Conclusion and Analysis

In the case of the hobbits and the Shire as examples of what Tolkien does with character and culture in these pioneering works of fantasy, there are unmistakable influences from the primary reality flowing into Middle-earth as a secondary reality; its applicability, in Tolkien’s terms, is also very apt and therefore lends itself to sincerity. Firstly, the evidence has shown that, even though it might not have been his immediate concern throughout, Tolkien had a specific intent in his work: to create a realistic and believable mythology for his homeland. For, he viewed this kind of mythos, one with a befitting tone and air, to be a necessity to any culture.

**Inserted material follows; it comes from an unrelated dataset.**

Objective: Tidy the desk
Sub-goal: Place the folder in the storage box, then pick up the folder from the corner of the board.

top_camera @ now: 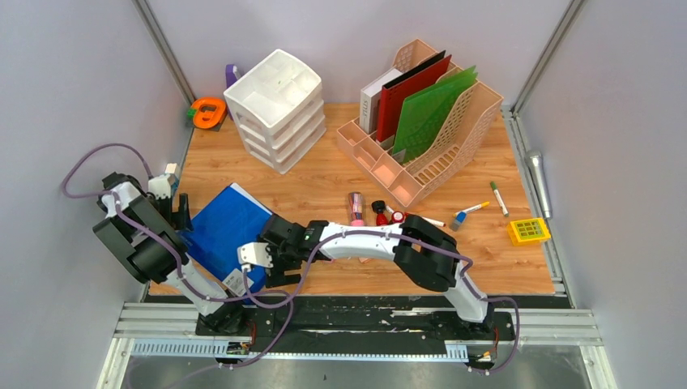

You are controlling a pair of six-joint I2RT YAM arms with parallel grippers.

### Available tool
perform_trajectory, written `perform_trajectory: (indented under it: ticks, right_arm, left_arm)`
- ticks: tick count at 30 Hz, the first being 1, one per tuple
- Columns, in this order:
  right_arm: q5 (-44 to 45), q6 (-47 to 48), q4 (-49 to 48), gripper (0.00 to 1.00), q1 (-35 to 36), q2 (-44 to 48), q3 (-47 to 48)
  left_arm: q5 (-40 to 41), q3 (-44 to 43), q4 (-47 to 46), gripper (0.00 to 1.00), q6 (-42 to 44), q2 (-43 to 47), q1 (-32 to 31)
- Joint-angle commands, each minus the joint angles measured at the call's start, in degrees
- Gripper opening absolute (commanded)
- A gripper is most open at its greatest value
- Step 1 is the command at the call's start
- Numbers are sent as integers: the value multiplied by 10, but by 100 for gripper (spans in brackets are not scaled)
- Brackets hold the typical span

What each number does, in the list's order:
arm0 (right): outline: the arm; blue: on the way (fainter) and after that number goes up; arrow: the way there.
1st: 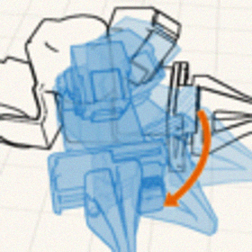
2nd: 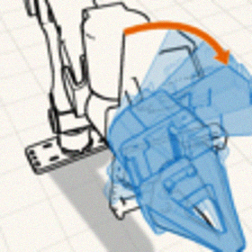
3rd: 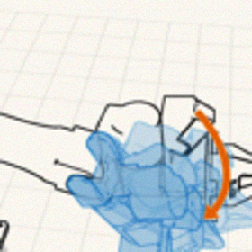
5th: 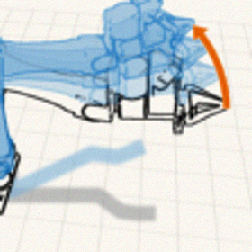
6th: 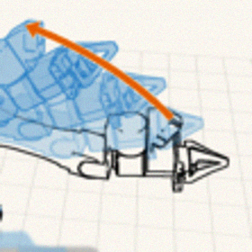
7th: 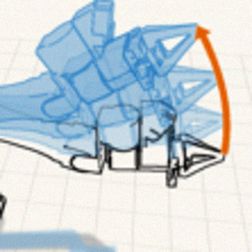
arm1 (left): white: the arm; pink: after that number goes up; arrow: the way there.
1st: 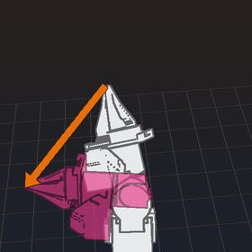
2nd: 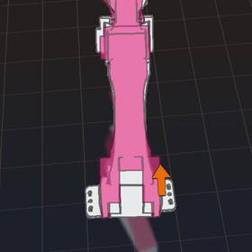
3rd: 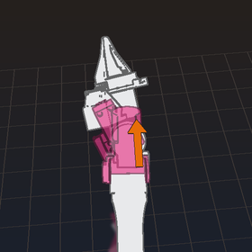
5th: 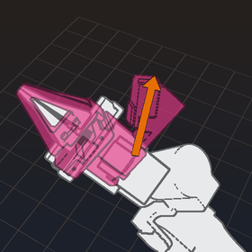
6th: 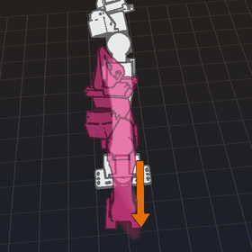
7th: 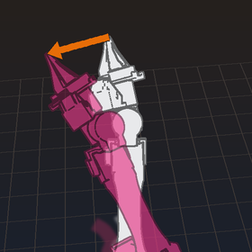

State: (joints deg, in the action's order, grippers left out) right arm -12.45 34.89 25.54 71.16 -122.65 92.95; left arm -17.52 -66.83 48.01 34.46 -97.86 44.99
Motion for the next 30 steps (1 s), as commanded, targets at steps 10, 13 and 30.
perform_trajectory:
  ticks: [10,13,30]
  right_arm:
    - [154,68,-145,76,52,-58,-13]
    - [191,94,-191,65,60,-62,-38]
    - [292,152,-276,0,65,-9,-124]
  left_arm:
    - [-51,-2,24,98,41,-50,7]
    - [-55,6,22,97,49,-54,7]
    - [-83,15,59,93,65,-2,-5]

Being very patriotic towards England and the English people, he especially uses the Shire and the hobbits as a vehicle to portray the English countryside and the latent strength found in his people, who survived two world wars. Undoubtedly, he felt that his work was an attempt at filling a mythological gap in his own culture, and scholars today, like Fairburn, would say that he was successful in establishing, if not yet quite a mythology, the groundwork of something that might start filling that gap.

Furthermore, we find a lot of Tolkien himself (especially in Bilbo Baggins) and the English in the hobbits. There are personal parallels, embodiments of the English spirit, projections of the English landscape, and references to personal experiences reflected in the Shire. The fact that all of the representations of Bag-end, and especially its outside, in the conceptual art that was either done for printing or the films are so very similar makes for a very interesting piece of evidence that shows that Tolkien described it very well in terms of creating the English/hobbit atmosphere which he desired. Nothing in his work illustrates the rootedness or applicability quite better than does this specific example.

When considering Tolkien’s views on the purpose of a secondary reality presenting a fresh perspective on the primary reality, one could say that this incorporation of subjects especially important to him, his nationality and English pride, in the hobbits and the Shire is a way of bringing to his readers an experience that would strengthen the English identity and bring forth new appreciation for what it means to be English.

 

3. Rivendell

“Frodo was now safe in the Last Homely House East of the Sea. The house was, as Bilbo had long ago reported, ‘a perfect house, whether you like food or sleep or story-telling or singing, or just sitting around and thinking best, or a pleasant mixture of them all’. Merely to be there was a cure for weariness, fear, and sadness.” (II, 2, 219)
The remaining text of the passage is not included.